Wispelway (cont): [05:59] Next slide. The key tenants, I'm just going to focus on the green ones, because they're the most relevant to our work. But that first and foremost, and most important here is that racism is really ordinary in society, it's not the exception, it's not the bad actors, it's embedded into our systems, through a historical process of racializing certain populations, for their exploitation. And justifying it sort of pushing people into different racial groups as part of justification of horrible treatment. And of course, we're thinking about things like enslavement, or the taking of indigenous land and things like this. Race is socially constructed, we talked about that we'll talk a little bit more, and it serves an interest, it serves the material and psychic interests of the dominant group, which is this, again, socially constructed identity of whiteness, which is also historically relatively new.
[06:49] Next slide. So what does socially constructed really mean? I think this term gets thrown around a lot. But I didn't understand it for a very long time. But, but I think this from Patrick Wolfe, an anthropologist, really helped me, which is that races are better understood as traces of history, since racialization, acts to reflect to justify and reproduce into the present the unequal relationships engendered by historical processes of colonization and domination. So racism might actually be redundant since race already is an ism. This was...races were created to create a hierarchy in society, instead of keeping people on an even plane. And so the very process of racializing people over time is one that that speaks to oppression in and of itself. So you can almost think of those as collapsible.
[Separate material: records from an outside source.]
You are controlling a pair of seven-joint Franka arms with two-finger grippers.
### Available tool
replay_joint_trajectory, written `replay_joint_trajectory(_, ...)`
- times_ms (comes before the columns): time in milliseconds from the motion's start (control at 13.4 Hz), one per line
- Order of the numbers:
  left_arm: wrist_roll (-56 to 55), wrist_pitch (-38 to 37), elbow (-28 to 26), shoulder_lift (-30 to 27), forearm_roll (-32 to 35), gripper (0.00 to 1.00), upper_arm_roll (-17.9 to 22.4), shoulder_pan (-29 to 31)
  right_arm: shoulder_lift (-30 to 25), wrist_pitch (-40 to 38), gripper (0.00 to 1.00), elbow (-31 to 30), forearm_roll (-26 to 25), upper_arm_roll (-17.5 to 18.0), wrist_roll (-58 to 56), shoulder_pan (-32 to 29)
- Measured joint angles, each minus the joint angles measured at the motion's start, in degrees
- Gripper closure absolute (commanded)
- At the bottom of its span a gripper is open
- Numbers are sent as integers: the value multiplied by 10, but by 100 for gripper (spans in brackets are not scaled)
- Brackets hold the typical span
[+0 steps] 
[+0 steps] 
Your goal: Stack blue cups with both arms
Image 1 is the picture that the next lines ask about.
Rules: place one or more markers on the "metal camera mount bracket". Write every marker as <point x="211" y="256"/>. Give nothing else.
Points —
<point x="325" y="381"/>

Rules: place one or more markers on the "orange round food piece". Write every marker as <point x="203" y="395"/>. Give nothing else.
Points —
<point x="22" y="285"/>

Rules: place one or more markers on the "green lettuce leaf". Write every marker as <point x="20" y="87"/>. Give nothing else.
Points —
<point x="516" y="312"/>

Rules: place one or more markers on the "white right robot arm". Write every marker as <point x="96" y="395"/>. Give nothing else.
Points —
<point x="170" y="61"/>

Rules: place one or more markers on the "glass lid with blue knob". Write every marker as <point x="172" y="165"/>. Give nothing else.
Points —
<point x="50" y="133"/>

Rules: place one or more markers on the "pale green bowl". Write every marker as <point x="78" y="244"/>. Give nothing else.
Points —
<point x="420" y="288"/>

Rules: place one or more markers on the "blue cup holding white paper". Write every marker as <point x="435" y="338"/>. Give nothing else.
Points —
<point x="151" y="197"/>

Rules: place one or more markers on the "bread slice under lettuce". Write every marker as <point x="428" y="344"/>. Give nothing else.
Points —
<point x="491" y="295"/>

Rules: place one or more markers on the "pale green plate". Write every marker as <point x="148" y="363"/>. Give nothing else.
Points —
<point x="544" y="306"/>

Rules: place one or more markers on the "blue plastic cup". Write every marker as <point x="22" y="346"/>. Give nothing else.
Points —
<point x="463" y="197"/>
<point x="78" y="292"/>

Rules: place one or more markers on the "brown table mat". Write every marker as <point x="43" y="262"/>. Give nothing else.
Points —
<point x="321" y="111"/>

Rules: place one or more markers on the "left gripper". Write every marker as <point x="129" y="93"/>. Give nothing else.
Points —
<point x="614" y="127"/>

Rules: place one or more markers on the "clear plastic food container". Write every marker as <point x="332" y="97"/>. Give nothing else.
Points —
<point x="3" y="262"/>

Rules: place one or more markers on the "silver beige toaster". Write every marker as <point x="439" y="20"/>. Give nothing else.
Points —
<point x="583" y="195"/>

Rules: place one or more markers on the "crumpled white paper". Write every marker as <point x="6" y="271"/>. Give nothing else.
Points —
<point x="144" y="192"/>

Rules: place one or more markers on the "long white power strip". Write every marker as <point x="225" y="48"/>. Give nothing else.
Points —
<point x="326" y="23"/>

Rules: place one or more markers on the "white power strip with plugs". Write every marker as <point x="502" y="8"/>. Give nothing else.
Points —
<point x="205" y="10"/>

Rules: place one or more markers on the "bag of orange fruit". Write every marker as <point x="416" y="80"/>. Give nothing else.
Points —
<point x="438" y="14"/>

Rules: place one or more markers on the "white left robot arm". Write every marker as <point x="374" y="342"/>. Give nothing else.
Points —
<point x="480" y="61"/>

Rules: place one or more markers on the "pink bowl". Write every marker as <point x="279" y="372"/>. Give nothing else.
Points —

[07:38] Next slide. This, I'll go through very briefly. But the big mistake in medicine that's been sort of ingrained in us through our training is this racial essentialism that these racial categories rather than the reality that I just mentioned, about what they entailed, in fact, were taught in many ways that they reflect inherent biological differences. And this comes up, we'll talk more about it in terms of the algorithms for race adjustment, for kidneys, and other things.
[08:07] And go ahead to the next slide. So there's both a moral and an intellectual mistake, because essentially, what we're doing is we're conflating two things. this oppressive socio-political fabrication of race that I just talked about, we're conflating that with ancestry, which is, which is an understanding of genetic diversity and population distribution of alleles. By putting those things two [sic] together, as if they map onto each other, this is the big mistake, historically, in medicine that sort of infiltrated a lot of our thinking.
Wispelway (cont): [08:37] Next slide. And this has a number of consequences that have been studied, actually exacerbates learner's empathy. You know, it reduces empathy. And it contributes not just to interpersonal bias, but systemic biases in terms of how we care for patients, right. This has infiltrated all aspects of medicine.
[08:56] Next slide. So I mentioned at the beginning that we use public health critical race practices for our study. This has really four faux SCI about it, but I just want to mention one in particular, which is that public health critical race praxis, when you develop a study, you should already be thinking that there needs to be an action component at the end, and this is really going to lead into the part Michelle is going to discuss.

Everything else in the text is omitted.